→ TRY IT: Locate all lines in the data below that hold "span" and show them.

→ EXERCISE DATA:
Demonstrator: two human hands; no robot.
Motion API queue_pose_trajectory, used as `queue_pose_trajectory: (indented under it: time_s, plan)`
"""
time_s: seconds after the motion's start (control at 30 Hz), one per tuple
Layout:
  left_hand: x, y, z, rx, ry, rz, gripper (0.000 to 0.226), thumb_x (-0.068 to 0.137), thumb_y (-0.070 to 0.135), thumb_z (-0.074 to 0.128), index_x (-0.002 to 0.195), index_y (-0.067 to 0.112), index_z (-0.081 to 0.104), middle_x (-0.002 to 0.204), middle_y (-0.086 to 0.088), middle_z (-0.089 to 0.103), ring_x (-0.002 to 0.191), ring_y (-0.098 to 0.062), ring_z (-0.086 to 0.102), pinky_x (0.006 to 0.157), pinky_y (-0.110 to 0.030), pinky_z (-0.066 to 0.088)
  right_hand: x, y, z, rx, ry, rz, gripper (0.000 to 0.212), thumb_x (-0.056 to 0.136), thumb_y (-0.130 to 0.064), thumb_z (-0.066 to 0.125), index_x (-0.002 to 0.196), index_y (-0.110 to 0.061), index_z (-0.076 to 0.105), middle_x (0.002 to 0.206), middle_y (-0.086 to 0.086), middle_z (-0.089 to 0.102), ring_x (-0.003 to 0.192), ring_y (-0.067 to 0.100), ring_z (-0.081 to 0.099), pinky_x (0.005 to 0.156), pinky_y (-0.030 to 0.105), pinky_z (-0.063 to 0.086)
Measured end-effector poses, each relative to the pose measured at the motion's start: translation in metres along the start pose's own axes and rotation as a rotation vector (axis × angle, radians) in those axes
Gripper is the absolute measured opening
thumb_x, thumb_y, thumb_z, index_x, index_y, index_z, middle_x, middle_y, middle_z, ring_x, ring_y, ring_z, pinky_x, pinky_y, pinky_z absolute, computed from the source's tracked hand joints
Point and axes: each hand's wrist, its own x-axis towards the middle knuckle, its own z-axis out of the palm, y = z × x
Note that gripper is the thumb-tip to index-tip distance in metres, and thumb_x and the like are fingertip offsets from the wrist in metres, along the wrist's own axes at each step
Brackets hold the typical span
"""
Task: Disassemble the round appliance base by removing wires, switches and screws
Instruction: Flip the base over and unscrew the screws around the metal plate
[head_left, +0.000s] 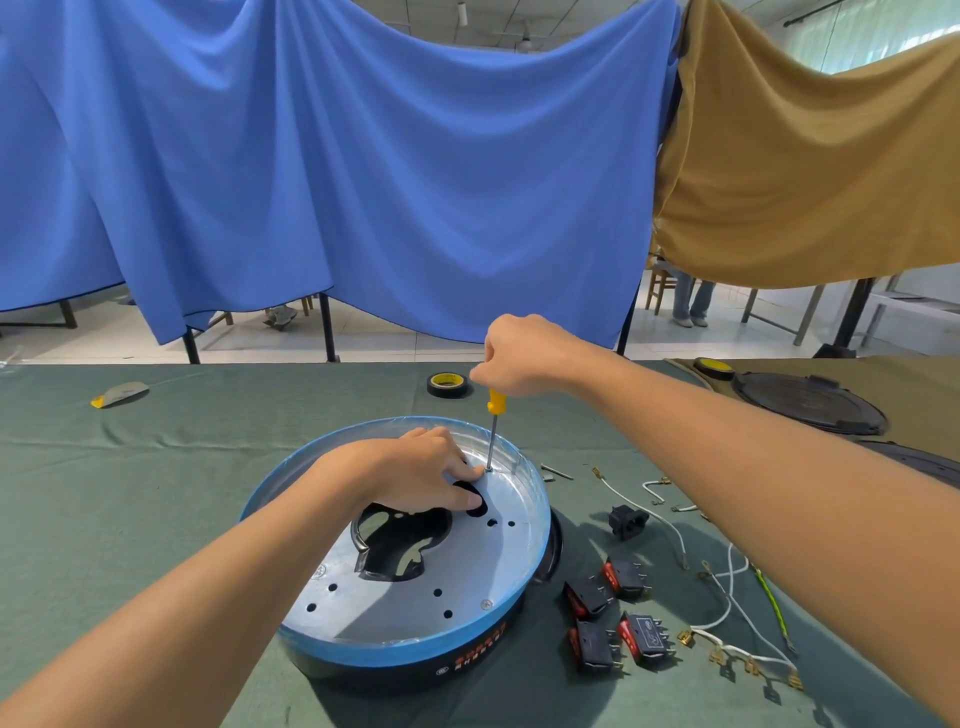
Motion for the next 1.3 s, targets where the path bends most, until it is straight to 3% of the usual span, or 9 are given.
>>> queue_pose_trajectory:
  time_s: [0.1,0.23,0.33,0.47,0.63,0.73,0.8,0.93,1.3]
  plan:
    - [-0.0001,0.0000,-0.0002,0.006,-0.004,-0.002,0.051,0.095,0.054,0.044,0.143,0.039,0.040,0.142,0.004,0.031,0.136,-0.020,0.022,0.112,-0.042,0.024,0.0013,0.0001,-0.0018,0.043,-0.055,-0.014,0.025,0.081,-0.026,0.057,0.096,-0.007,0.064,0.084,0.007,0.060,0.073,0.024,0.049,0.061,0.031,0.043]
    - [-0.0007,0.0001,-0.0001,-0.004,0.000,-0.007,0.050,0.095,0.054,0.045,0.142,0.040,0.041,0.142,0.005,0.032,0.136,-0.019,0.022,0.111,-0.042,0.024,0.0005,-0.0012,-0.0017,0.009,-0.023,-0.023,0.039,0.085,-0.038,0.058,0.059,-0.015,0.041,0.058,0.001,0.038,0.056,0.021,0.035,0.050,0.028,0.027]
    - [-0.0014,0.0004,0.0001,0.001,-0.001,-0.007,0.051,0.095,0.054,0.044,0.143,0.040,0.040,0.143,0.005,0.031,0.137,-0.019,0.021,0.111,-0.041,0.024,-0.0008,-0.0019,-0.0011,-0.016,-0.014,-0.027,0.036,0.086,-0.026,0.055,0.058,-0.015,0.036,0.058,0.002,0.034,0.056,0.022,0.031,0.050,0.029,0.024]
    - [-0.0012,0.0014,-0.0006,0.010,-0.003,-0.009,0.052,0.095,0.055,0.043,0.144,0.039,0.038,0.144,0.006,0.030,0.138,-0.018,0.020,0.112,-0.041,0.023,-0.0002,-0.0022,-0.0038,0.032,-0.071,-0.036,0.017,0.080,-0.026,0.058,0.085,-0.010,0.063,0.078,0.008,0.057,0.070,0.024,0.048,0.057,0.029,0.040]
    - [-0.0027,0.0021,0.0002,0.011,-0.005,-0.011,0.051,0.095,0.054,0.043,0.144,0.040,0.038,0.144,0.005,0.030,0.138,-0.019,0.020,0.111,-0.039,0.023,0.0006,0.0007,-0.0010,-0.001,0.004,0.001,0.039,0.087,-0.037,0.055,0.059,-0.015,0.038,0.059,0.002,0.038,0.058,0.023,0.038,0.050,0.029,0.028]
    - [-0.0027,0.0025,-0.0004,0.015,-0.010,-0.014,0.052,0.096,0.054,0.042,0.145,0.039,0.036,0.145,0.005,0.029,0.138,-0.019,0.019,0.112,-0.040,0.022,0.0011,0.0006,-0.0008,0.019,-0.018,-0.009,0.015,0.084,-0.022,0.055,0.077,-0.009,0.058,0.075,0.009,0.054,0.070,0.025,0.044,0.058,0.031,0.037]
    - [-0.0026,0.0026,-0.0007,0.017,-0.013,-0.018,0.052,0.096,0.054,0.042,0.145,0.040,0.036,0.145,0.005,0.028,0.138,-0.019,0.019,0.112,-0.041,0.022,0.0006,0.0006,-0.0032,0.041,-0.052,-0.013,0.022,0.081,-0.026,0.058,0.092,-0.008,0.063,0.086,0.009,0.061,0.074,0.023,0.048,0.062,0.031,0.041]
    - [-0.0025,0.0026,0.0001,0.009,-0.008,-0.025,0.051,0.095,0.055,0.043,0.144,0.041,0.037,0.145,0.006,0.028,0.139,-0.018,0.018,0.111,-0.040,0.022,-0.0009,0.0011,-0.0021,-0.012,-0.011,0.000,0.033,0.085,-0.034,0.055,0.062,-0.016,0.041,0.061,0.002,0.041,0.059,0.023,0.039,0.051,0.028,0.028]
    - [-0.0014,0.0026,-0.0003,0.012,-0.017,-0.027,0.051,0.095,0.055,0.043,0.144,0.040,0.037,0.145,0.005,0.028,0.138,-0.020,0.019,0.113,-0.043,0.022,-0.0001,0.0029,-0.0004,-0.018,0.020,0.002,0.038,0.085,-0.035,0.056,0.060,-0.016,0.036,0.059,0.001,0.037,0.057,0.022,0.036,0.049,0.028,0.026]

→ RESPONSE:
Brackets hold the typical span
Motion for the next 1.3 s, targets where the path bends most, until it is straight to 3% of the usual span, or 9 are given.

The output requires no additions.